Es kam nicht oft vor, dass ich etwas nicht tun wollte. Aber wenn dem so war, dann kämpfte jede Sehne in meinem Körper dagegen an und es würde mir letzten Endes noch den Verstand rauben. Die vergangenen Nächte hatte ich damit verbracht, mich in meinem eigenen Schweiß in meinem Bett hin- und herzuwenden, wobei ich verzweifelt versucht hatte, auch nur das kleinste bisschen an Schlaf zu erwischen. Aber es waren einfach zu viele Gedanken in meinem Kopf.

Zu viele Gedanken in meinem Kopf, seitdem ich den Anruf von meinem Management bekommen hatte. Es war ein Dienstagmorgen gewesen, stockdunkel, die Sonnenstrahlen vom tristen Novembernebel erstickt. Ich konnte mich noch ganz klar an das Gespräch erinnern. Und an die Art, wie ich meine Hand auf die Brust legen musste, um sicherzustellen, dass mein Herz noch schlug.

» Ach, jetzt stell' dich nicht so an, Harry. Ihr wart für fünf Jahre Tag und Nacht zusammen, da macht dieser eine Nachmittag auch keinen Unterschied mehr. «

Verächtlich schnaubte ich in die Luft. Es ging doch hier nur um das Image und einen weiteren Moment in den Schlagzeilen. Im Showbusiness nahm niemand Rücksicht auf Gefühle, und schon gar nicht auf die derjenigen, die rund um den Globus auf Bühnen, Events und noch mehr Businessmeetings geschickt wurden.

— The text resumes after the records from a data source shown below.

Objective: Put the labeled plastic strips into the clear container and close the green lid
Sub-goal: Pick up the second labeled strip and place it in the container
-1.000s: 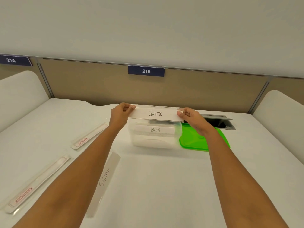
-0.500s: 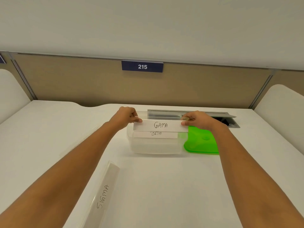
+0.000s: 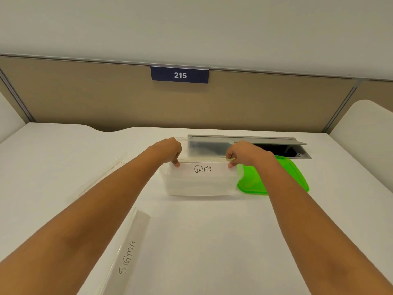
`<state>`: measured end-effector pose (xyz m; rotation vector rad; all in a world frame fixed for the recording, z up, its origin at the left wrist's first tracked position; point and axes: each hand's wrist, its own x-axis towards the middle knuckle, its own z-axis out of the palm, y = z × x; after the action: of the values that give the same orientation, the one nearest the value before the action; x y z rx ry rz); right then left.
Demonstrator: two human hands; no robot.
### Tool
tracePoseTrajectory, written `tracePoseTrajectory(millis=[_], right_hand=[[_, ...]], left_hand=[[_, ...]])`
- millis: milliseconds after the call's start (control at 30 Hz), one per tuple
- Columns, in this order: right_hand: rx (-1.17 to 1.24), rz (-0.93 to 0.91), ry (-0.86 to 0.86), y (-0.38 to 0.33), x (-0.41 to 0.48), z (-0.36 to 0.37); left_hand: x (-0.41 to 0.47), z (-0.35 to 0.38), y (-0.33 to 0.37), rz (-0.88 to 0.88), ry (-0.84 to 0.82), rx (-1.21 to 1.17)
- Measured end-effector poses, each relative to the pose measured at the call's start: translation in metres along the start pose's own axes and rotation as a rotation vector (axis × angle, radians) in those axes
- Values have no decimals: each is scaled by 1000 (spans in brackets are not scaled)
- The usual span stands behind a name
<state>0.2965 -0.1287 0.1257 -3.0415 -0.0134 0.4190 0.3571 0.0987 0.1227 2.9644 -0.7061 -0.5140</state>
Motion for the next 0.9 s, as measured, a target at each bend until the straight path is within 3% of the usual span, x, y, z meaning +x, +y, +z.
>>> tracePoseTrajectory(millis=[267,900], right_hand=[[-270,-2,-74,-25,12,10],[-252,39,-59,-26,18,37]], left_hand=[[9,17,8,-12,-93,169],[16,39,9,-32,-32,313]])
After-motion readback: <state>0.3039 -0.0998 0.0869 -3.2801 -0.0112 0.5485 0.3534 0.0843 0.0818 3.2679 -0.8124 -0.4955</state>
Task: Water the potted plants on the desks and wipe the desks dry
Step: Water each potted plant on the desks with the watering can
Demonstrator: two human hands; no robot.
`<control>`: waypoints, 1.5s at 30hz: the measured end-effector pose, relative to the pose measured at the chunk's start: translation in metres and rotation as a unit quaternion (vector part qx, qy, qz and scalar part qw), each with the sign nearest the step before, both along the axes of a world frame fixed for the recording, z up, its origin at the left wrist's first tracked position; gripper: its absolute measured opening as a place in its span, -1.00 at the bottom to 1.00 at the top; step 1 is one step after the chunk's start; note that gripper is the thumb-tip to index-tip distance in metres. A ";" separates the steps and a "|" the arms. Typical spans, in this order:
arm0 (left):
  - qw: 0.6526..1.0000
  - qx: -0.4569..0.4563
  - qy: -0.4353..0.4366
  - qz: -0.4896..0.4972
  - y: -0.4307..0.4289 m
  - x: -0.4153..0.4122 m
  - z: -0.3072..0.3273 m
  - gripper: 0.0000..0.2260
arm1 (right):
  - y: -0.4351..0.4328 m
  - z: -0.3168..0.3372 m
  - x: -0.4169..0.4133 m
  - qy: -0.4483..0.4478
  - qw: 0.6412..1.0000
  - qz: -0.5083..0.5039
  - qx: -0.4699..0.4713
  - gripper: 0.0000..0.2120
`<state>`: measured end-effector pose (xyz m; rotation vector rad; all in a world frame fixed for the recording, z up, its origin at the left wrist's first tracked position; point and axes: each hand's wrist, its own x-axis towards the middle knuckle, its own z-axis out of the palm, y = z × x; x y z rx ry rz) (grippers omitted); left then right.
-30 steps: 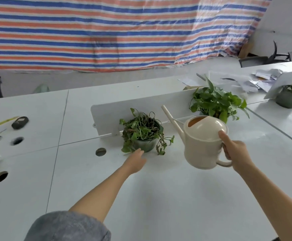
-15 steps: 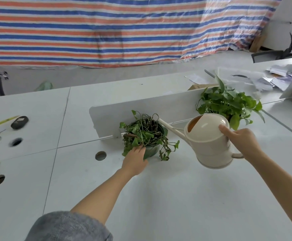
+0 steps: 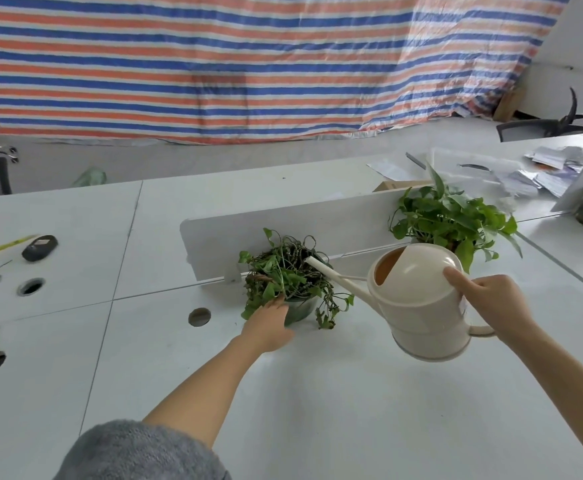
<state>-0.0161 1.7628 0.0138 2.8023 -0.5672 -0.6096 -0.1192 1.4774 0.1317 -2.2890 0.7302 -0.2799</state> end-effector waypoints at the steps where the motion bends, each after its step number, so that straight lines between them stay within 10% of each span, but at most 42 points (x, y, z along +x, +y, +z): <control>1: 1.000 0.003 0.002 -0.002 0.000 0.001 0.002 -0.49 | 0.000 -0.001 0.002 -0.002 1.000 -0.001 0.000 -0.40; 24: 0.999 0.050 -0.003 0.012 -0.011 0.004 0.007 -0.64 | -0.021 -0.032 -0.017 -0.036 0.996 -0.045 0.070 -0.39; 32: 0.999 0.052 -0.004 0.013 -0.014 0.005 0.005 -0.64 | -0.028 -0.096 -0.038 -0.099 0.919 -0.241 0.297 -0.46; 45: 0.998 0.067 -0.001 0.015 -0.015 0.012 0.002 -0.63 | -0.024 -0.159 -0.047 -0.109 0.885 -0.314 0.327 -0.47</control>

Erst jetzt bemerkte ich, wie kalt es eigentlich war. Obwohl es Juli war, zog der Wind in kalten Strömen an mir vorbei und am Himmel deutete eine dunkle Wolkenschicht einen Sturm an. Wahrscheinlich hätte ich mir doch eine Jacke anziehen sollen. Oder zumindest einen Regenschirm mitnehmen sollen. Wie auch immer.

Ich vergrub meine Hände in den Seitentaschen meiner Stoffhose. Den Stoff der Innenseiten zog ich immer und immer wieder zwischen meine Finger, wodurch sich der Bund meiner Ärmel in meine Handgelenke kerbte.

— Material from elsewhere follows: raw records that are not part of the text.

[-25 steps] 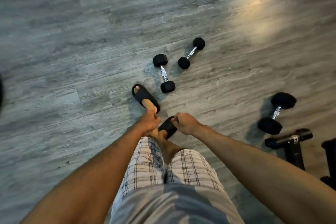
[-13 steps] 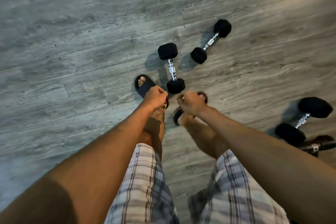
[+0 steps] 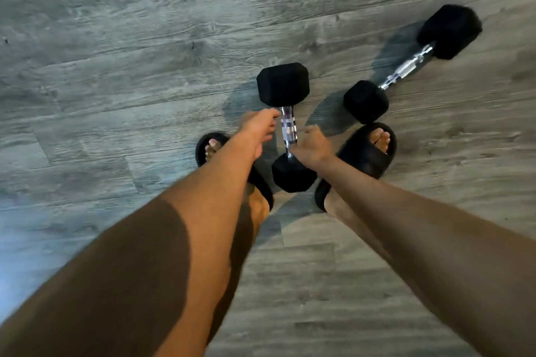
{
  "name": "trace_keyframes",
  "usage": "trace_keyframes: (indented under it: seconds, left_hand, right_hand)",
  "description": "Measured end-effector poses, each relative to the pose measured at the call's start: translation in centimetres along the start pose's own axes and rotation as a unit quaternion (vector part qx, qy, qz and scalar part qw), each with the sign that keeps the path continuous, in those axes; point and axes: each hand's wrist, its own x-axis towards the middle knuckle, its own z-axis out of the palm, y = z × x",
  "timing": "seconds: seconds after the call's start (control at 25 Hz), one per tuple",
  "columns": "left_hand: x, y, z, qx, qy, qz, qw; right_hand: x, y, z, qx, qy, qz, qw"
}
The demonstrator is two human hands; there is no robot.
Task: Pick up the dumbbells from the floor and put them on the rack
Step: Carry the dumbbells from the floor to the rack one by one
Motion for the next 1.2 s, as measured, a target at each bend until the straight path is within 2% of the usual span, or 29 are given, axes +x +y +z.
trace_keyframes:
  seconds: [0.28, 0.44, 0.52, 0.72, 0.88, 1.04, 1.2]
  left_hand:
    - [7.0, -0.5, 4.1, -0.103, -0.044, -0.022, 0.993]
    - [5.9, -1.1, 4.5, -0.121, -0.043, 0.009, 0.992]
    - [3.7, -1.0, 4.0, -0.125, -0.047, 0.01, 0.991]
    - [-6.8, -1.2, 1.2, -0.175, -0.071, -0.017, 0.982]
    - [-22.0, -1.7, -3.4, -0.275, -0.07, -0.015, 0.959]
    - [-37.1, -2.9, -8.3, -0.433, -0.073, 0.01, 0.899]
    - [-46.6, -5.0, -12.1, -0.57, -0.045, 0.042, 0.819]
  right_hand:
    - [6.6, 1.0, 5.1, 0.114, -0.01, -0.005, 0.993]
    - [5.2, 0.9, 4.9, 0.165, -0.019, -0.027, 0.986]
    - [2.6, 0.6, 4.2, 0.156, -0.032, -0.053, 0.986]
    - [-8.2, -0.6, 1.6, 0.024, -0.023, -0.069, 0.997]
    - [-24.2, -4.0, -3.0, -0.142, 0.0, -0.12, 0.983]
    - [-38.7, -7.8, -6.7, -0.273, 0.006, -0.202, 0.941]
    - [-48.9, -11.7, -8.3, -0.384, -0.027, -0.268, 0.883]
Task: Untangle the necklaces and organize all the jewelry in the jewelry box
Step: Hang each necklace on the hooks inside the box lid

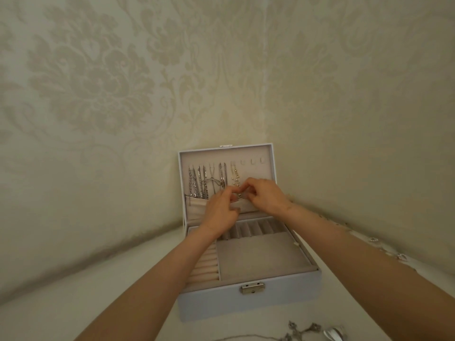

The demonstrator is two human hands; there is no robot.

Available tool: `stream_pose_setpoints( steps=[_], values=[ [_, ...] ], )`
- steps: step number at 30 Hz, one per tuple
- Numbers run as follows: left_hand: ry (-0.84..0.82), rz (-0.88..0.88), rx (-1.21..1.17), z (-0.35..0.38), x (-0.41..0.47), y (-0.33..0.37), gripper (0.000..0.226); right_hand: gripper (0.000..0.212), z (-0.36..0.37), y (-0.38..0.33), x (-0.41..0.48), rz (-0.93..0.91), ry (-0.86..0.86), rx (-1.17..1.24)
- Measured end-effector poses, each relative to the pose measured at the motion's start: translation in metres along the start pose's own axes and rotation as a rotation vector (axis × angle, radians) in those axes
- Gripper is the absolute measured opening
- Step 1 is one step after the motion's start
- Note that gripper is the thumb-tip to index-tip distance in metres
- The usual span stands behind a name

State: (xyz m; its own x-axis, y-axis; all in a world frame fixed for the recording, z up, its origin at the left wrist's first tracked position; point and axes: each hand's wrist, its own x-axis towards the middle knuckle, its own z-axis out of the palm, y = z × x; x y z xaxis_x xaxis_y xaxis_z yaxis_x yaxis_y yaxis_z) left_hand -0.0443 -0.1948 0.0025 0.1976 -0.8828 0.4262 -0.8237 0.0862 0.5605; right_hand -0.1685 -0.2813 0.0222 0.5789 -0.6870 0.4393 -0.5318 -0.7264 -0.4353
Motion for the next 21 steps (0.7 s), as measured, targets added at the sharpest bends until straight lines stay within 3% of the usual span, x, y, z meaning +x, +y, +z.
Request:
stream_pose_setpoints(
  steps=[5,21],
  values=[
    [0.010,0.043,0.065,-0.003,-0.023,0.011,0.037,0.026,-0.008,-0.008,-0.024,-0.061,0.167,0.047],
    [-0.123,0.068,-0.027,-0.025,-0.150,0.047,0.016,0.018,-0.034,-0.050,-0.166,-0.059,-0.012,0.236]
  ],
)
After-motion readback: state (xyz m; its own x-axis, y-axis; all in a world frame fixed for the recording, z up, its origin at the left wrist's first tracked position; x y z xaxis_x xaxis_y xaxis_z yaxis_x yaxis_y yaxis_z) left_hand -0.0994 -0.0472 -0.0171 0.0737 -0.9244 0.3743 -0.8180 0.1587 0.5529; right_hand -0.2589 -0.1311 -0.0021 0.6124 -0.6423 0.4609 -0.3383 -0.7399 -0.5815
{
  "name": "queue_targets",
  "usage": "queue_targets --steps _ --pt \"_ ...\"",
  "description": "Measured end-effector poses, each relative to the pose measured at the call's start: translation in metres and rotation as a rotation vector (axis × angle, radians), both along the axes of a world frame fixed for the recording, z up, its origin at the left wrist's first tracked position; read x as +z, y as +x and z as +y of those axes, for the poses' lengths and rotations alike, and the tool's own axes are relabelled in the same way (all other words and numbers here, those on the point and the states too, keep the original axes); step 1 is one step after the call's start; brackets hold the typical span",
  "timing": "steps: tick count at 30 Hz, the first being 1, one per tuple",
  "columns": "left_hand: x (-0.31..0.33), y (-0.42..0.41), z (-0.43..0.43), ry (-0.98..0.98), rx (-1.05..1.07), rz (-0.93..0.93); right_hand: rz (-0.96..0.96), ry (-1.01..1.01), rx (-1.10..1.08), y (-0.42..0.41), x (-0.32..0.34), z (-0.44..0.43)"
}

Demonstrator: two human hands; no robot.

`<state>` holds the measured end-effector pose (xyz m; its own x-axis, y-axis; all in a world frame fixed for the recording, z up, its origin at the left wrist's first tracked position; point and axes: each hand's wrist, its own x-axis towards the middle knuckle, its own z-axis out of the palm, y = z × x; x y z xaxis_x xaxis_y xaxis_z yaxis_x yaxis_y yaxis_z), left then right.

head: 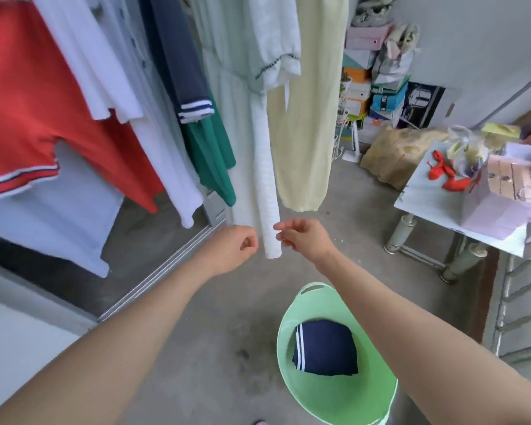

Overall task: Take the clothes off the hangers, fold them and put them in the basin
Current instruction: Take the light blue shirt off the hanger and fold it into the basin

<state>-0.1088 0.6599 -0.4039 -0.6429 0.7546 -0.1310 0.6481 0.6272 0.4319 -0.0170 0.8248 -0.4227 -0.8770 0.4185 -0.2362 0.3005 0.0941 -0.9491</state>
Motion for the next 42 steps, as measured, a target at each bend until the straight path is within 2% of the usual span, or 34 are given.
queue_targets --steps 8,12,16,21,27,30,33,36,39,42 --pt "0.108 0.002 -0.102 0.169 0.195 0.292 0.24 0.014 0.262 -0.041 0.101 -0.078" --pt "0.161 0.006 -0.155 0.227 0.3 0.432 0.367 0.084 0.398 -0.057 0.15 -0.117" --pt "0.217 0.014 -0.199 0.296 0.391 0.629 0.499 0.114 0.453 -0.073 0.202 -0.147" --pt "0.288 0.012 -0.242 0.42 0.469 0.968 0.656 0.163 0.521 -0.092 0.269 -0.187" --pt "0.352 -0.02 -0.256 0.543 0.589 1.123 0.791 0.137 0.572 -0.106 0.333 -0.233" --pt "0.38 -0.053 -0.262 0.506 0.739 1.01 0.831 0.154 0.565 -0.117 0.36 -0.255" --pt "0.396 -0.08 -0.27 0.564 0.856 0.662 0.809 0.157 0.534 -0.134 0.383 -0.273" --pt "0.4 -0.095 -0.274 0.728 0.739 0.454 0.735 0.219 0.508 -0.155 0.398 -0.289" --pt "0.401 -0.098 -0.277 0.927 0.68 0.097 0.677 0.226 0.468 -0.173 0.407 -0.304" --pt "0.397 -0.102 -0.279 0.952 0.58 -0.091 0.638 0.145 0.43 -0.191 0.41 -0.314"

Nur noch zweimal nach links einschlagen.

Dann wäre ich dort. Bei einem Studio, das zwischen unzähligen Kameras und Technikern aufgebaut wurde, um dem Publikum die Illusion zu geben, dass die Jungs und ich es uns in einem alten Wohnzimmer gemütlich gemacht hatten. Mit Bildern von uns an der Wand und einer Couch, die viel zu klein für uns alle war.

Die ersten Regentropfen prasselten auf mich herab. Auf mein weißes Hemd, durch das meine Haut nun hindurchschimmerte, und ein paar nasse Haarsträhnen fielen in meine Stirn. Ich zog eine Hand aus meiner Hosentasche und hielt diese daraufhin schützend über meinem Kopf, aber das half nicht viel. Hilflos sah ich mich in alle Richtungen um. Da war nicht ein einziger Wandvorsprung, unter den ich mich hätte stellen können.

Nach und nach beschleunigte ich meinen Schritt. Die Autos schwappten im Vorbeifahren das Regenwasser über den Randstein, das daraufhin meine Schuhe und Hosenbeine durchnässte. Ich kniff meine Augen zusammen und holte tief Luft. Es war naiv von mir gewesen, zu denken, dass der Tag ohnehin nicht hätte schlimmer werden können.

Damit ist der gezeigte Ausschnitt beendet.